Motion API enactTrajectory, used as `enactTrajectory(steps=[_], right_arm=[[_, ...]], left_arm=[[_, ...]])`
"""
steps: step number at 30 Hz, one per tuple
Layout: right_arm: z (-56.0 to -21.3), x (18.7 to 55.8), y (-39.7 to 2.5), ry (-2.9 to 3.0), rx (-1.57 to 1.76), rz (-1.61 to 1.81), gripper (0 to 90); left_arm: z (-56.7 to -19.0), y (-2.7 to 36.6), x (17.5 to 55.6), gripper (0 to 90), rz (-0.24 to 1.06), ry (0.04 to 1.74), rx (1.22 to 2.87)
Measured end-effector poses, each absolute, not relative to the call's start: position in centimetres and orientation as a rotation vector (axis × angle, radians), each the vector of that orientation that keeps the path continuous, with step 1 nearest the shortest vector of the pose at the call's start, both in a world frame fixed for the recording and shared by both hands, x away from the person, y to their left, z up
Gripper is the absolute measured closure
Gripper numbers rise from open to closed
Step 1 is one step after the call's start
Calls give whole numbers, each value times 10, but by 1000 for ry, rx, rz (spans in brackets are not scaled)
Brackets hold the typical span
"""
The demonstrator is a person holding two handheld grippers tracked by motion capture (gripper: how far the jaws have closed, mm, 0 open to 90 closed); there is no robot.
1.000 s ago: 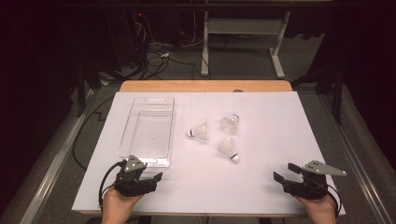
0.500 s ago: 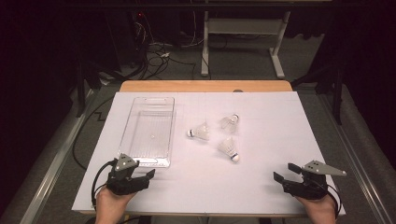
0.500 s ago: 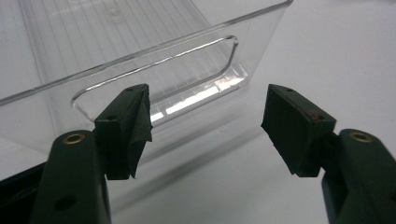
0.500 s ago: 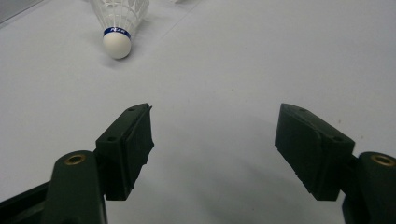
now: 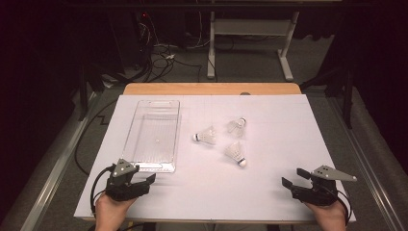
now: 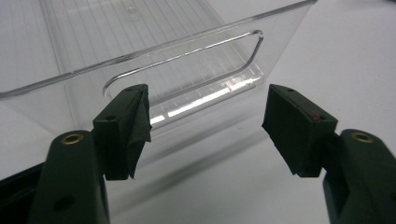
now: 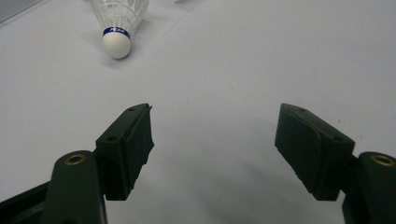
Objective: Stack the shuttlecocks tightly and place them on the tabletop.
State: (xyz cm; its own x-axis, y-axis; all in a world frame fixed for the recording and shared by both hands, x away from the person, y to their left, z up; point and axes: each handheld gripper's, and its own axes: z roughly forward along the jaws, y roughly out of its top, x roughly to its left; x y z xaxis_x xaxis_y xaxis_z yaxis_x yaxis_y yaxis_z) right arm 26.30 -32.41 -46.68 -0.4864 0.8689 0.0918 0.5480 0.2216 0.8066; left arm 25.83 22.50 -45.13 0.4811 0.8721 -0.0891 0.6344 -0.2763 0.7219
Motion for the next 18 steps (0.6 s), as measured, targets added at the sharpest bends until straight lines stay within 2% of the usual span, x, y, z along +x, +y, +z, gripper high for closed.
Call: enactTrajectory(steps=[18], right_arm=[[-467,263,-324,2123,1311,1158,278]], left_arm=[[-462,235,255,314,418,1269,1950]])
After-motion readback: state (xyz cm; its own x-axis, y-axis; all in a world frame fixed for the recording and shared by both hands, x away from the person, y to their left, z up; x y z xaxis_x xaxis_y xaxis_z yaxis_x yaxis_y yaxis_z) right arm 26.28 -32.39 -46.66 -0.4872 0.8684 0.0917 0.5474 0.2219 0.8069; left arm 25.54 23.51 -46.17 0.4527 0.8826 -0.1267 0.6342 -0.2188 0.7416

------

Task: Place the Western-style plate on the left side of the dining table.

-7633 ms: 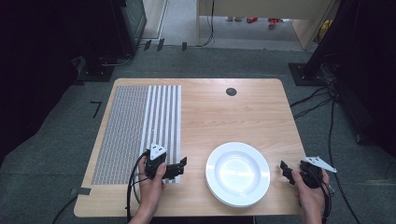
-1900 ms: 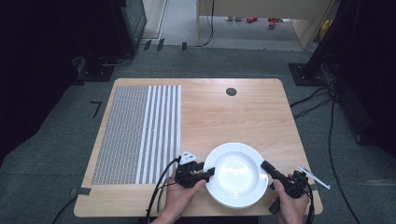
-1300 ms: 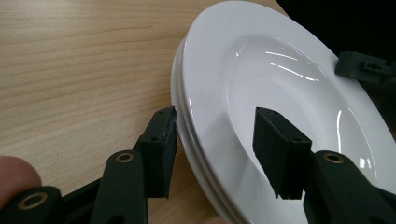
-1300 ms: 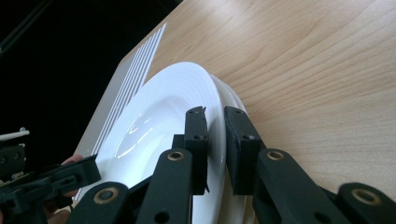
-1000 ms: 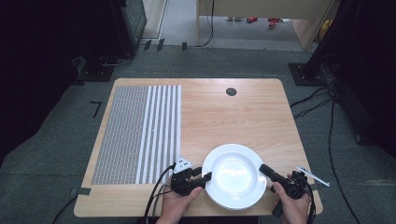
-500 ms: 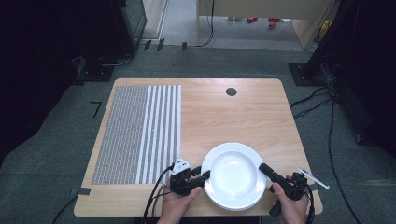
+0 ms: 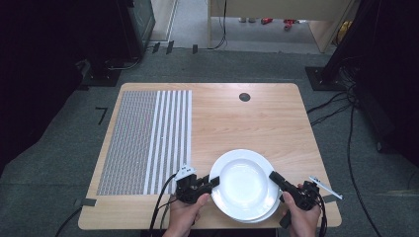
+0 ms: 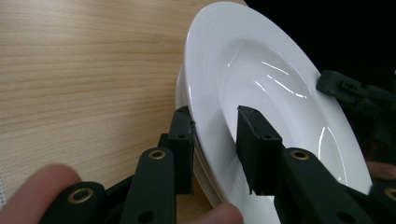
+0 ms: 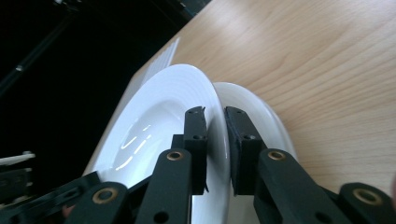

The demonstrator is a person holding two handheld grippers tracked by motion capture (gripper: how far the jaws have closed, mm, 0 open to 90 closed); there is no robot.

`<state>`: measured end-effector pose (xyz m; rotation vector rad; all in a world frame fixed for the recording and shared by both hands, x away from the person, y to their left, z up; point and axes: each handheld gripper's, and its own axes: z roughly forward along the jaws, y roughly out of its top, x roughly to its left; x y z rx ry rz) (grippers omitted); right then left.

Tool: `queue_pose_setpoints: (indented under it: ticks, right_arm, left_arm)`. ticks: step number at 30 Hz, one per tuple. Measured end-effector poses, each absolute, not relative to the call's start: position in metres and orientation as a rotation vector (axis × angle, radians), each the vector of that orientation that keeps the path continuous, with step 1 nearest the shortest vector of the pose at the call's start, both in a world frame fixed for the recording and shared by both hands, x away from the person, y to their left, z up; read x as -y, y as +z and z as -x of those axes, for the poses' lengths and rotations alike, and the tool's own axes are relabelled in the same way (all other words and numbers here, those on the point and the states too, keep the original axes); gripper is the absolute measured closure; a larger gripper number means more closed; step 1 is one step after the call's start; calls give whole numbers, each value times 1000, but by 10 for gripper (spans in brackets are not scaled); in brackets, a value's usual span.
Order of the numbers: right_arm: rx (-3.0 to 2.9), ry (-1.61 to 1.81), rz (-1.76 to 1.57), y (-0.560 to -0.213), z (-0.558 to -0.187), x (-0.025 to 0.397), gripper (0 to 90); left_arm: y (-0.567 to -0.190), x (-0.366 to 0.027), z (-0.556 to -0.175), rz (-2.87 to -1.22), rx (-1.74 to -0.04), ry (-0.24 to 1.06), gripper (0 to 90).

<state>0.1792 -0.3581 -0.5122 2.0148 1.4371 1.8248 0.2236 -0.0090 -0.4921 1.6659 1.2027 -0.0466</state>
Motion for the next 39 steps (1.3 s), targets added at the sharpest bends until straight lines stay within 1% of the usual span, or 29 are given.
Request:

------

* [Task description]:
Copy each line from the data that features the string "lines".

* [Output for this task]:
Motion for the next 18 steps (0.6 s), as measured, targets added at the sharpest bends until straight lines stay within 2% of the usual span, x, y, z along +x, +y, +z, gripper high for closed.
Motion for the next 39 steps (1.3 s), targets added at the sharpest bends until straight lines stay within 1% of the usual span, or 29 are given.

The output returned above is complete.